=== What needs to be done ===
Every line below that mentions the word "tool" should be copied out.

━━━━━━━━━━━━━━━━━━━━━━━━━━━━━━

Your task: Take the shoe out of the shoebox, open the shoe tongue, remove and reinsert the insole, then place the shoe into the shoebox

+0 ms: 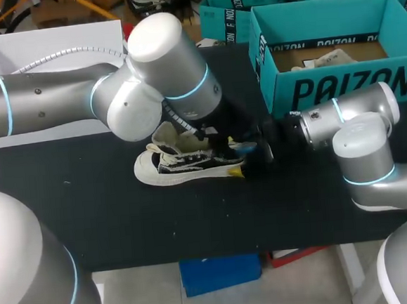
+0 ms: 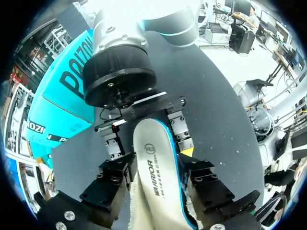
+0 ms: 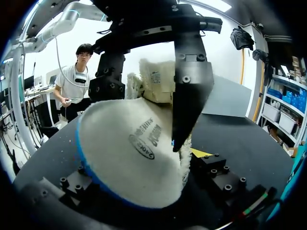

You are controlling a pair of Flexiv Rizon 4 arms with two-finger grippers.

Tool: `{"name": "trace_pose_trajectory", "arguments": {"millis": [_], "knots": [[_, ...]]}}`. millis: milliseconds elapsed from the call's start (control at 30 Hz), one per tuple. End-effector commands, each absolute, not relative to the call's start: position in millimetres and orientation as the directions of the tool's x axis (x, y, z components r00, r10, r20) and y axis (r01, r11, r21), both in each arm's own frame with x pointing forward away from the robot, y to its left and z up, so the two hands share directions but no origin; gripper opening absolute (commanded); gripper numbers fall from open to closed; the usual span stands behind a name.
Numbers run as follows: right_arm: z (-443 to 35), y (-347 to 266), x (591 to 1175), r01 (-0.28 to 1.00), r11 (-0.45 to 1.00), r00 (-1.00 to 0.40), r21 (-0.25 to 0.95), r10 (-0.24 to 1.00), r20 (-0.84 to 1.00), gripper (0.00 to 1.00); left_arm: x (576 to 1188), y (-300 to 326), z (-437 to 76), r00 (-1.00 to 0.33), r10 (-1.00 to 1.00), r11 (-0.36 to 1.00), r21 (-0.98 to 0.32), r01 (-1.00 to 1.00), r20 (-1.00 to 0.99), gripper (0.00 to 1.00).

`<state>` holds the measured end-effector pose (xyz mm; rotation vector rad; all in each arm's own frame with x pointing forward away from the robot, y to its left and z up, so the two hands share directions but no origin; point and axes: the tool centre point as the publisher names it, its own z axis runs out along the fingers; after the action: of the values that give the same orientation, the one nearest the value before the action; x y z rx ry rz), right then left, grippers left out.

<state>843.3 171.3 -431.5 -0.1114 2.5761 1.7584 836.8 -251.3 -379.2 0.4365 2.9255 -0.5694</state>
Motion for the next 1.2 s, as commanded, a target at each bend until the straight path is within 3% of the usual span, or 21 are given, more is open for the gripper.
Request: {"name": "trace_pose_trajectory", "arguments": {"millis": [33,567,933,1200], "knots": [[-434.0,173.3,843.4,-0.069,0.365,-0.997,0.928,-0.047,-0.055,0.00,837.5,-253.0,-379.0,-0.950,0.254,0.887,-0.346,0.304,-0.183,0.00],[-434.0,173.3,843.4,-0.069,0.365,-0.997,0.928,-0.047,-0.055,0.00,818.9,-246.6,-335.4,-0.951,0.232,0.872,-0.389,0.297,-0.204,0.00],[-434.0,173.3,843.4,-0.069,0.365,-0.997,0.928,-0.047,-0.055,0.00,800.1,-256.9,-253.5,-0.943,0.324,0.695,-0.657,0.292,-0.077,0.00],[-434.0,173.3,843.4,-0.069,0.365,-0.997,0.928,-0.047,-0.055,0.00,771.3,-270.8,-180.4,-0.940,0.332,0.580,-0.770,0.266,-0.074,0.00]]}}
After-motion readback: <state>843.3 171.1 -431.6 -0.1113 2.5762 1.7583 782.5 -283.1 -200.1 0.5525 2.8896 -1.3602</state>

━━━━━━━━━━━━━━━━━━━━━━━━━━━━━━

=== Solution to this exercise ===
Tool: `{"name": "trace_pose_trajectory", "arguments": {"millis": [_], "knots": [[_, ...]]}}`. millis: milliseconds elapsed from the call's start (control at 30 Hz), one per tuple. End-effector commands, each absolute, not relative to the call's start: position in millimetres and orientation as the directions of the tool's x axis (x, y, z components r00, r10, r20) and y axis (r01, r11, r21), both in each arm's own frame with x pointing forward away from the robot, y to its left and z up, so the two hands share directions but no origin; gripper opening absolute (commanded); gripper numbers fall from open to closed; the usual span stands behind a name.
`<state>` holds the measured end-effector pose (xyz mm; rotation vector rad; all in each arm's own frame with x pointing forward away from the robot, y to its left and z up, so the two hands share directions but no origin; point and axes: the tool centre point as the publisher names it, its own z axis runs out along the fingers; after the action: of the values that give the same orientation, the one nearest the value before the action; x y z rx ry rz), right then left, grippers left out.

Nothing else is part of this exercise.